Anya: Deshalb ist „Kiss my fist“ mein liebster Track. Das war der letzte, den wir geschrieben haben, ein paar Wochen bevor wir ins Studio gegangen sind. Er ist eine Antwort auf eine homophobe Attacke auf queere Frauen in London. Er ist super wütend, aber auch sehr poppig. Wir haben den Song im Radio gehört und ich war so stolz auf uns!
Janey: Meiner ist auch „Kiss my fist“. Für mich ist er eine queere Hymne.

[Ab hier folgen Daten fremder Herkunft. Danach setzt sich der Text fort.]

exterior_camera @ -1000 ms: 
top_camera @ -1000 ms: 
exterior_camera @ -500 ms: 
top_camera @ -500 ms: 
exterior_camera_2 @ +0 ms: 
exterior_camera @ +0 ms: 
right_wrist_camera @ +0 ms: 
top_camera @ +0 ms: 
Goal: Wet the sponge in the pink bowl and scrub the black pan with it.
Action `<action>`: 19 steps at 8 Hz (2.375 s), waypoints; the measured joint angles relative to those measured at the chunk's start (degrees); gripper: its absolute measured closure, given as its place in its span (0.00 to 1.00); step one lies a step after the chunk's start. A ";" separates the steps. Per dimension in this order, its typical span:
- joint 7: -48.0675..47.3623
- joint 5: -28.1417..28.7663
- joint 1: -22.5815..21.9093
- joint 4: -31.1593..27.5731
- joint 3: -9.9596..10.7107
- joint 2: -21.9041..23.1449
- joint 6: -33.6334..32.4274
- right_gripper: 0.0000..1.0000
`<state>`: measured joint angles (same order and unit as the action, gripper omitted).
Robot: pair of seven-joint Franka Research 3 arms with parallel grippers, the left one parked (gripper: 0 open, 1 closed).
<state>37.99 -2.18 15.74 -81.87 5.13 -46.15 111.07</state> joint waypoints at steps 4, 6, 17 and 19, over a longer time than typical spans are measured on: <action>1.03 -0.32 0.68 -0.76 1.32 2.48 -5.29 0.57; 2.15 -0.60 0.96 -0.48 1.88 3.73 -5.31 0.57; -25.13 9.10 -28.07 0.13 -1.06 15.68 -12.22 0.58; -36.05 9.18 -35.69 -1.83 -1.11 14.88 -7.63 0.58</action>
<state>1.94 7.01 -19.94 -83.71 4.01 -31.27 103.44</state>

Wie schreibt ihr Songs, wenn ihr nicht in Quarantäne seid?
Mimi: Ehrlich gesagt haben wir eine Tabelle gemacht und die Songs nach Themen sortiert ... darf ich das überhaupt erzählen?
Alle: Ja!
Mimi: Also, wir haben sie sortiert und markiert, welche Songs eher lustig sind, welche sehr politisch und welche ein queeres Thema haben. Uns war die Balance wichtig. Das hatte großen Einfluss.
Lucy: Es gab Überschneidungen. Du kannst politisch sein und lustig. Oder wütend und queer. Und angry und queer und lustig!